Set down all of the records below exactly, please, omitting the images.

Records drawn from a dataset:
——————————
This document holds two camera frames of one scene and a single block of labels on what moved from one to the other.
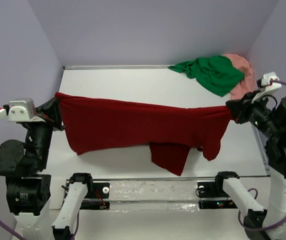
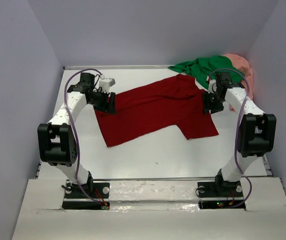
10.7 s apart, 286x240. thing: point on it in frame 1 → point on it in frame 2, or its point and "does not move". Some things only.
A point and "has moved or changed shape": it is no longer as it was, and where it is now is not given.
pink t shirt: x=247 y=84 does not move
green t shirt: x=217 y=74 does not move
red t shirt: x=172 y=130 has moved or changed shape
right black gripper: x=241 y=107 → x=207 y=106
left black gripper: x=50 y=110 → x=104 y=106
——————————
Finished exercise:
This document holds two camera frames of one scene and a single block of labels on what moved from one to the other.
10.7 s apart, 286x240. thing: point on it in frame 1 → point on it in frame 2, or its point and "does not move". Some things only.
A point and "has moved or changed shape": it is no longer as it was, and where it is now is not given.
pink t shirt: x=247 y=84 does not move
green t shirt: x=217 y=74 does not move
red t shirt: x=172 y=130 has moved or changed shape
right black gripper: x=241 y=107 → x=207 y=106
left black gripper: x=50 y=110 → x=104 y=106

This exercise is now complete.